Look through the lines below, find those with the word "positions", and copy them.

(Records drawn from a dataset)
------------------------------------------------
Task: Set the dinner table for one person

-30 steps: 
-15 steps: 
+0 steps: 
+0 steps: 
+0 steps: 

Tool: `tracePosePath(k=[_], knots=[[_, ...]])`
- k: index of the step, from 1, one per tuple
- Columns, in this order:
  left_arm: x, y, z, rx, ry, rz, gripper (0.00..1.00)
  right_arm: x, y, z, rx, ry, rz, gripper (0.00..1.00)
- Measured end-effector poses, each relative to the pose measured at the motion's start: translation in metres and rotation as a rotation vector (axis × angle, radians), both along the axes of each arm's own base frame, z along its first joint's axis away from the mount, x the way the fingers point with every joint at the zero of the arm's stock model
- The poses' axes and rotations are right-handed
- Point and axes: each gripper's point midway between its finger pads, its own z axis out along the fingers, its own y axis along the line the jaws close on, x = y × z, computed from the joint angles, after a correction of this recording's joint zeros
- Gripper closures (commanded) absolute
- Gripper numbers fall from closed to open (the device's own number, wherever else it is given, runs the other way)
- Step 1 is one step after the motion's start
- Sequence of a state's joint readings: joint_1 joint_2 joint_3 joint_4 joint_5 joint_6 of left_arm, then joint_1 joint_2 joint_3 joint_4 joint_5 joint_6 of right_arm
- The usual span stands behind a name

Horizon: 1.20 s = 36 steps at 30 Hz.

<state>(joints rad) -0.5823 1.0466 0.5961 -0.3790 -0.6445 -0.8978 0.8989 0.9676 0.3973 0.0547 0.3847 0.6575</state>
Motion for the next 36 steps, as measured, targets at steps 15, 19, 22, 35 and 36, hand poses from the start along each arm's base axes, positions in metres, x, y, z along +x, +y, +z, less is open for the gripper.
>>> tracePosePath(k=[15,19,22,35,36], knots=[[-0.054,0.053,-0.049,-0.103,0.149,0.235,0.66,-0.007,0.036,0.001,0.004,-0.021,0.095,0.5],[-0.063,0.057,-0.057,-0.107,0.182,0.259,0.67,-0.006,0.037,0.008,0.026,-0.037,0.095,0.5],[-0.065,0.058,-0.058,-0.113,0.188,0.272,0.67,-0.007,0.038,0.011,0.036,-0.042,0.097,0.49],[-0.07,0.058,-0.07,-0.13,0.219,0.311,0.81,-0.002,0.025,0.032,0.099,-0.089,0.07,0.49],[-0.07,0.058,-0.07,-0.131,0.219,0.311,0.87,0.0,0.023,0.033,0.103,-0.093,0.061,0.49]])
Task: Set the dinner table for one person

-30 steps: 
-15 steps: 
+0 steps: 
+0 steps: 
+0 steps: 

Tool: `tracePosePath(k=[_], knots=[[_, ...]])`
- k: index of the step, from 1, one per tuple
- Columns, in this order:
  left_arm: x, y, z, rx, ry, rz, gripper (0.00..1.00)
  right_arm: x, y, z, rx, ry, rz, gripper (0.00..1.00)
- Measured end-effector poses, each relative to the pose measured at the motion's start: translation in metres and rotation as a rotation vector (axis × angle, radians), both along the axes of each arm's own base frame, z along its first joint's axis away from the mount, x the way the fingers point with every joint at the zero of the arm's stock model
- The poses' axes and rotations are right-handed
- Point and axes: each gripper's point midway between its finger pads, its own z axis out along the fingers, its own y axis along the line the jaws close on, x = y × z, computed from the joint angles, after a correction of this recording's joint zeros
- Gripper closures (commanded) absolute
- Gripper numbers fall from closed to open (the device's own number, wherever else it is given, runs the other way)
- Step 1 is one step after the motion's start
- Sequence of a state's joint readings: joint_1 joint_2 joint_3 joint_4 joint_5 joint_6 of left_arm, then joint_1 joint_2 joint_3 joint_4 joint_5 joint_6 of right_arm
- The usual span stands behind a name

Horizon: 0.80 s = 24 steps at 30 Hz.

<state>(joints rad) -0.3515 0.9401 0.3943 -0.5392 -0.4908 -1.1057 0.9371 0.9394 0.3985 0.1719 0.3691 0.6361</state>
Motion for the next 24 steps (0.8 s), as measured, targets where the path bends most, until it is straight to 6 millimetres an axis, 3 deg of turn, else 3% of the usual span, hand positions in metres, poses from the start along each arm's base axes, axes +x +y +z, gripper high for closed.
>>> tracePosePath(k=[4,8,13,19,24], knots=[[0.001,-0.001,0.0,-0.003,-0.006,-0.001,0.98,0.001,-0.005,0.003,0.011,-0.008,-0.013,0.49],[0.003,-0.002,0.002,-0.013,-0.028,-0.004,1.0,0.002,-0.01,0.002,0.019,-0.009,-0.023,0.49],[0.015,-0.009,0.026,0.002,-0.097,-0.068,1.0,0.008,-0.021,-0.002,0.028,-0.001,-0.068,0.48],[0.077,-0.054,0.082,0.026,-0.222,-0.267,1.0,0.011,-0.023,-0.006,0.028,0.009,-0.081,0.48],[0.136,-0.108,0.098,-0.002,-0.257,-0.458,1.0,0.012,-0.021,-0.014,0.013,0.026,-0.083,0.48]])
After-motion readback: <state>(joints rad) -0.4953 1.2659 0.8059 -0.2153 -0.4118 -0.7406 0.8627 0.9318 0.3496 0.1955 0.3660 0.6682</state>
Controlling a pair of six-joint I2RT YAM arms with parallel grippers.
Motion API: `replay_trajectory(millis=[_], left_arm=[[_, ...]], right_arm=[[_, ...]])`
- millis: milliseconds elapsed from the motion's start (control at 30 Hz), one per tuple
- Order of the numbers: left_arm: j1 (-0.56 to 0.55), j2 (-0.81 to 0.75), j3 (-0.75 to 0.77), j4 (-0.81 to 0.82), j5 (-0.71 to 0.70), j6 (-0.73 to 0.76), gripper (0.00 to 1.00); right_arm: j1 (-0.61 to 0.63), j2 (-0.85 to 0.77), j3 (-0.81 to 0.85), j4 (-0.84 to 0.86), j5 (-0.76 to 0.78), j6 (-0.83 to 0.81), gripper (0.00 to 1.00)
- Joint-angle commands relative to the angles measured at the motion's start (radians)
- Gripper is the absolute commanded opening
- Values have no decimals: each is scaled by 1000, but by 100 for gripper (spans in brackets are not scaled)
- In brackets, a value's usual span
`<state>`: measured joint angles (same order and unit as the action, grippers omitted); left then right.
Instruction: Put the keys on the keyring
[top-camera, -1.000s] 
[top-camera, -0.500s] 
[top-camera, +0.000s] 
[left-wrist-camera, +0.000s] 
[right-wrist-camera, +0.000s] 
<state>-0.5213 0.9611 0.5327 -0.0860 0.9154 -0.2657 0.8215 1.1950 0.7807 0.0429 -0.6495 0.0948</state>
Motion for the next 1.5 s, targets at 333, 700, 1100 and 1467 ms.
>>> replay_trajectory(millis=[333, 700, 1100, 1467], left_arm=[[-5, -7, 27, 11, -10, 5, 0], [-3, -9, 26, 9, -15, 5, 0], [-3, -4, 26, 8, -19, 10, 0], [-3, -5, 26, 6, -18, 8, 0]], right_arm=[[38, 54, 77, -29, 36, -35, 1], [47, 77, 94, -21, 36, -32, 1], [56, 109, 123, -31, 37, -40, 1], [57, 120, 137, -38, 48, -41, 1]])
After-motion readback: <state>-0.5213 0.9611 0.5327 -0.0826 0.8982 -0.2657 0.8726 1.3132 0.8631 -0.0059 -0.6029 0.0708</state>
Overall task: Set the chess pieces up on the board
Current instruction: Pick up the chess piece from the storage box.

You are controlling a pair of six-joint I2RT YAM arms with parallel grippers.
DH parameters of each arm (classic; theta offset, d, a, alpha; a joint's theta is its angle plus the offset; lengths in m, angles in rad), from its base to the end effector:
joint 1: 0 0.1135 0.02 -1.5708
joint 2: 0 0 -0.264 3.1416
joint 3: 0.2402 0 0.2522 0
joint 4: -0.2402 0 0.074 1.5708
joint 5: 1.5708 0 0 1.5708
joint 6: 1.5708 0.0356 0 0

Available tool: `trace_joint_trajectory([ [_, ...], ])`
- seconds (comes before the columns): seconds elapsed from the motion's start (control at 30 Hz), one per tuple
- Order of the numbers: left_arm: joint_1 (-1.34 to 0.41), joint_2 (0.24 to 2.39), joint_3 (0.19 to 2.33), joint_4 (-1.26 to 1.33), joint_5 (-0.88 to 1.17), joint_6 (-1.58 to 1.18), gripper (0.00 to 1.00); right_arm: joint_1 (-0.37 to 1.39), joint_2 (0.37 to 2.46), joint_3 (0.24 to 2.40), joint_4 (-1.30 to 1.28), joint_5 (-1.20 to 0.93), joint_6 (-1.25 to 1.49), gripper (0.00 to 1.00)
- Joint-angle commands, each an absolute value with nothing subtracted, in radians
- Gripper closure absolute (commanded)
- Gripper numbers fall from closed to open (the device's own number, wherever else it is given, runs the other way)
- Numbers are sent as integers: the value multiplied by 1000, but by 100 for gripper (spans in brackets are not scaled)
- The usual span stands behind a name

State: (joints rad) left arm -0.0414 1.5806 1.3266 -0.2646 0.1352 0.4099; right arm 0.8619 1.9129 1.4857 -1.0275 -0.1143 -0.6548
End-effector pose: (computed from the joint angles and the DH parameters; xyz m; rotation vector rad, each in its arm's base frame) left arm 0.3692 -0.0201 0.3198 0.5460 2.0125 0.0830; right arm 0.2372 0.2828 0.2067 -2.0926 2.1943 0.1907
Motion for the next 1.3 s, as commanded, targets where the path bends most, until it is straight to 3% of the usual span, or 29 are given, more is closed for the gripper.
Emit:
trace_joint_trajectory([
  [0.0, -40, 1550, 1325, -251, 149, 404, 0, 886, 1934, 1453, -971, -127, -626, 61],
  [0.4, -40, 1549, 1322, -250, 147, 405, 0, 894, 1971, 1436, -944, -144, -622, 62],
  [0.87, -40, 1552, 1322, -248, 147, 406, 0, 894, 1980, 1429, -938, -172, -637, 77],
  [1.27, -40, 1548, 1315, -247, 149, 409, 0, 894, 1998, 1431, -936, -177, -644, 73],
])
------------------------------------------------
ANSWER FOR THE TASK
Motion for the next 36 steps, as measured, targets at steps 15, 19, 22, 35 and 36, hand poses from the start along each arm's base axes, positions in metres, x, y, z along +x, +y, +z, less is open for the gripper.
Motion for the next 24 steps (0.8 s), as measured, targets where the path bends most, until it is straight to 6 millimetres an axis, 3 deg of turn, else 3% of the usual span, hand positions in metres, poses from the start along each arm's base axes, axes +x +y +z, gripper high for closed.

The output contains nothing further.